The task: From the records below, set down exactly the lines starting with the line that contains "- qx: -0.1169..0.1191" and going on through the line that contains "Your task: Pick". Nothing else is wanted.

Records supplied:

————————

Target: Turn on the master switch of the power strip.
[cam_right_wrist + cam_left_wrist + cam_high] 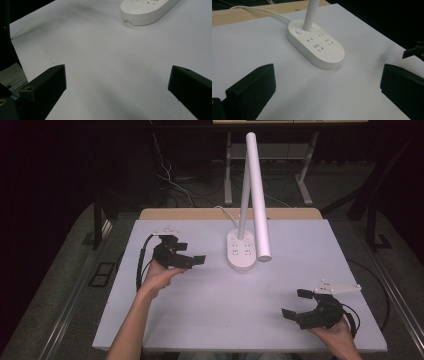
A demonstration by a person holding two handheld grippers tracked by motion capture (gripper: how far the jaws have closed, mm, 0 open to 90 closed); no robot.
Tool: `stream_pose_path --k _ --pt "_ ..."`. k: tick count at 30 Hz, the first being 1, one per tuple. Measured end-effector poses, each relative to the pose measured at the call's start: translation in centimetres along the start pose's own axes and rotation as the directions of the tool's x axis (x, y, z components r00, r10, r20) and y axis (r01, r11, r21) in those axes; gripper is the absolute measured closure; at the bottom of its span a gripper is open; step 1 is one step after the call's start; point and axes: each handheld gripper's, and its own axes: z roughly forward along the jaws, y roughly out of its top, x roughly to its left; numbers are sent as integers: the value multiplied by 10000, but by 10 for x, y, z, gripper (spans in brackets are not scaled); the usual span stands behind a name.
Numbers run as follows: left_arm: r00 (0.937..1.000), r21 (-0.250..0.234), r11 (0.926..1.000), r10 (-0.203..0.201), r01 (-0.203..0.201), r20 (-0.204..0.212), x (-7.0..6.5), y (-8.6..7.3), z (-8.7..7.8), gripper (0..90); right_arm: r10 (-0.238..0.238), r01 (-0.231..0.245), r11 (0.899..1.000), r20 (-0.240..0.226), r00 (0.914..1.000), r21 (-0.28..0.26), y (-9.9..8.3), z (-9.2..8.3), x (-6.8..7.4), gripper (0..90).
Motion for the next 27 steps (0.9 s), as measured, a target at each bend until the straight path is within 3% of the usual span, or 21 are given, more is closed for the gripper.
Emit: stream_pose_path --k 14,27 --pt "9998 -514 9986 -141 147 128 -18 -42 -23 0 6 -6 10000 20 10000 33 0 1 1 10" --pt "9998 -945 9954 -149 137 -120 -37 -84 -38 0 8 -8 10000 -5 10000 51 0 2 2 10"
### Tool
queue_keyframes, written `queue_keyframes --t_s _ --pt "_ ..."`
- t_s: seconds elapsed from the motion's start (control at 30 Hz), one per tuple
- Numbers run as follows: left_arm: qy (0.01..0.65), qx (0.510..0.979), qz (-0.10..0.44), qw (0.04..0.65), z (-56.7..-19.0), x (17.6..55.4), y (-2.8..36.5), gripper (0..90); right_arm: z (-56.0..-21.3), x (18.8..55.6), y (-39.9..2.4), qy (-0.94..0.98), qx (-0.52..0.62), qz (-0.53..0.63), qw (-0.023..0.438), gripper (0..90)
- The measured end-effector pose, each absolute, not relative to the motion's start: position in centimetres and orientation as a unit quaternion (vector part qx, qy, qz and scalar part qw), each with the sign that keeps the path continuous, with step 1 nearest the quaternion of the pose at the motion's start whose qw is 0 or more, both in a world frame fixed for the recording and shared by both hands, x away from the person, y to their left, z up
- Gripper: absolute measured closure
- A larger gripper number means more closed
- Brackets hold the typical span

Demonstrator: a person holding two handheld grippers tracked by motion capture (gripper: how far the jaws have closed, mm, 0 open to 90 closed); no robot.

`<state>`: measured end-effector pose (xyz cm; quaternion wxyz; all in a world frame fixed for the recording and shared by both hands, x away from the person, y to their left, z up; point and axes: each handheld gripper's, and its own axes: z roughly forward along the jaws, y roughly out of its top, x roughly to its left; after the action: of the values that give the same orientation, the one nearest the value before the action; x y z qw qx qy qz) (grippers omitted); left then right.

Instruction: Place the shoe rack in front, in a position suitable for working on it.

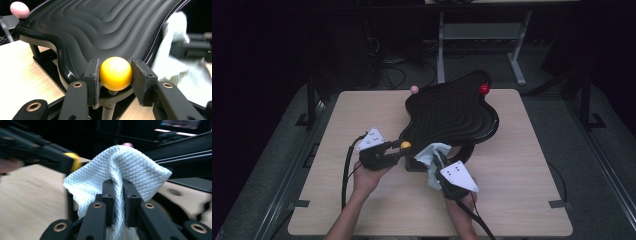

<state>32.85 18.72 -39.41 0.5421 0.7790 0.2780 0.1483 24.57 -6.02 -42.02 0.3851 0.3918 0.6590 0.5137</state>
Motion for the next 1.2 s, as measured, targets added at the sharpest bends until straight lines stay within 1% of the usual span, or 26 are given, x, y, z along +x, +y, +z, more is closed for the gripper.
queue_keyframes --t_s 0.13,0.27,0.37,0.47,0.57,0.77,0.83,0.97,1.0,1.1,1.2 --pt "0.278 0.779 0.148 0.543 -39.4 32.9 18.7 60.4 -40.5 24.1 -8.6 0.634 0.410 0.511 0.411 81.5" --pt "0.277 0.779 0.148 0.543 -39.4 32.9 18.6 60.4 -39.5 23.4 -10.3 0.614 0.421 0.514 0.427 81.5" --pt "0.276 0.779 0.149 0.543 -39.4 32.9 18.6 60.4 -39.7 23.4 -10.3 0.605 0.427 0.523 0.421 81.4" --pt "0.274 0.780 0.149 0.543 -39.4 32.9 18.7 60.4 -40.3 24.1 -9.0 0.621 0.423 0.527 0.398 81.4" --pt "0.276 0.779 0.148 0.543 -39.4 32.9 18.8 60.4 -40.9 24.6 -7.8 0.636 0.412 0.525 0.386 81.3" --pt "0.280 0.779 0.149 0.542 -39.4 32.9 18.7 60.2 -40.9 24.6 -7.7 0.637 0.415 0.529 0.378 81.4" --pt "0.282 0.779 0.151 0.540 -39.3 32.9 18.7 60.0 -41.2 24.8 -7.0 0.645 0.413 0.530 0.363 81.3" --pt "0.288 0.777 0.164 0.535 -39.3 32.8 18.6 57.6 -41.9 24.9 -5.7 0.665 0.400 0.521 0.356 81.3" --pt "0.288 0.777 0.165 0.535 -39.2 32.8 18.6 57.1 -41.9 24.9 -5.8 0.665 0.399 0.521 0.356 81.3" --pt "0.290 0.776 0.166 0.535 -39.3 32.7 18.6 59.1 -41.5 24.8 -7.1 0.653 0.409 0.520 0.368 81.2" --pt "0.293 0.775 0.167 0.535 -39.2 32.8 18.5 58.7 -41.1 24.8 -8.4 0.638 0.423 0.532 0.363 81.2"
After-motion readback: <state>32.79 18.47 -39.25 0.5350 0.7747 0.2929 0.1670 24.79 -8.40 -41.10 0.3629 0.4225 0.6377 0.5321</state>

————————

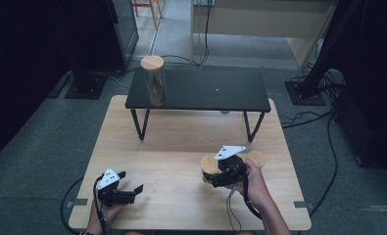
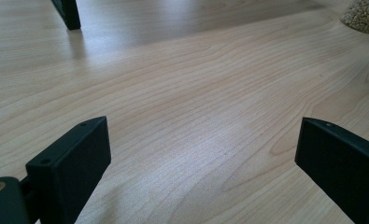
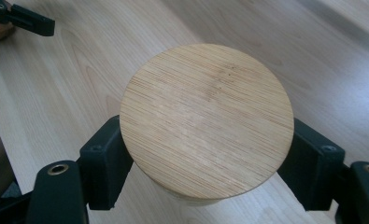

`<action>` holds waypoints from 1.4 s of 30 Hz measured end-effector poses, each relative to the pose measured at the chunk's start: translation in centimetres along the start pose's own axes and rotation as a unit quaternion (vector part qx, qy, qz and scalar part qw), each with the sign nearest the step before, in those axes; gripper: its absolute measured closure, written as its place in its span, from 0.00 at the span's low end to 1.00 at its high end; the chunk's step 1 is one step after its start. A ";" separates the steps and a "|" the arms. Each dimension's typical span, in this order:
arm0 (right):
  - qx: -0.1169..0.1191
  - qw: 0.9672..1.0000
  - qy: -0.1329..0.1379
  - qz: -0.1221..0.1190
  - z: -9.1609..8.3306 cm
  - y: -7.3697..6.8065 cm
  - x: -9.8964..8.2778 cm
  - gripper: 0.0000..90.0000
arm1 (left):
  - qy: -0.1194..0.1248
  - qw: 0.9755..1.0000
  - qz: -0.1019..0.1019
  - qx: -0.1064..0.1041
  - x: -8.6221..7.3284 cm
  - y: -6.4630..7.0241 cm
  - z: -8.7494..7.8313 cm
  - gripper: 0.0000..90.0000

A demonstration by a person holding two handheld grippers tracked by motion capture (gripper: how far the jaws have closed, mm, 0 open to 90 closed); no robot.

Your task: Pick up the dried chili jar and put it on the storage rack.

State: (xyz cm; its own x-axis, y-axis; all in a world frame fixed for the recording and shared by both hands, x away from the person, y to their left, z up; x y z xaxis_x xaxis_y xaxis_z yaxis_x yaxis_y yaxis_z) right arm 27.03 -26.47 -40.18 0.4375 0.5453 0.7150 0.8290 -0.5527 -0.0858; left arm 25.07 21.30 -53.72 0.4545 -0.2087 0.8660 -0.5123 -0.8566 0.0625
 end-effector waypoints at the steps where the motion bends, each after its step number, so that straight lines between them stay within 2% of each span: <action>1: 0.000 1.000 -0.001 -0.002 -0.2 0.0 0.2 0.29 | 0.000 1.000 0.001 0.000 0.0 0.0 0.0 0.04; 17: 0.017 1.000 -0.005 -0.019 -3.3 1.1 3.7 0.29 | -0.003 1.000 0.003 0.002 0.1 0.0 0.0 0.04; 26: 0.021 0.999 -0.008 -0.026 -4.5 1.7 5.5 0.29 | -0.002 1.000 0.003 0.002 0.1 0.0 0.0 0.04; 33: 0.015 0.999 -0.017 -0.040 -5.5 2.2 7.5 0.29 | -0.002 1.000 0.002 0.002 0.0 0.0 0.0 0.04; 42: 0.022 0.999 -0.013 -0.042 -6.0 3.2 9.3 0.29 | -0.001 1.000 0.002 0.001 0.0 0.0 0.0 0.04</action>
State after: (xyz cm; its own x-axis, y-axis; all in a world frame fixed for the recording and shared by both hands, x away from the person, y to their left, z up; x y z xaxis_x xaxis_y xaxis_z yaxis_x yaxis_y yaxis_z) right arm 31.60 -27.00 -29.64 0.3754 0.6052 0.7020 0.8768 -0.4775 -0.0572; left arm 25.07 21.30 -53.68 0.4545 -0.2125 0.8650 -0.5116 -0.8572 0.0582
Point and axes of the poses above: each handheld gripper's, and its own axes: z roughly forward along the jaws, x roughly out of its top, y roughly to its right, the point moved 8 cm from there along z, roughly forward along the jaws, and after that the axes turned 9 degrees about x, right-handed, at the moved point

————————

Answer to this problem:
  - qx: -0.1169..0.1191
  - qw: 0.9672..1.0000
  - qy: -0.1329..0.1379
  - qz: -0.1221..0.1190
  - z: -9.1609..8.3306 cm
  - y: -7.3697..6.8065 cm
  - x: -9.8964..8.2778 cm
  - gripper: 0.0000..90.0000
arm1 (left):
  - qy: -0.1194..0.1248
  - qw: 0.9755..1.0000
  - qz: -0.1019..0.1019
  - qx: -0.1064..0.1041
  - x: -8.6221..7.3284 cm
  - y: -6.4630..7.0241 cm
  - z: -8.7494..7.8313 cm
  - gripper: 0.0000..90.0000

A demonstration by a person holding two handheld grippers tracked by motion capture (gripper: how far the jaws have closed, mm, 0 open to 90 closed); no robot.

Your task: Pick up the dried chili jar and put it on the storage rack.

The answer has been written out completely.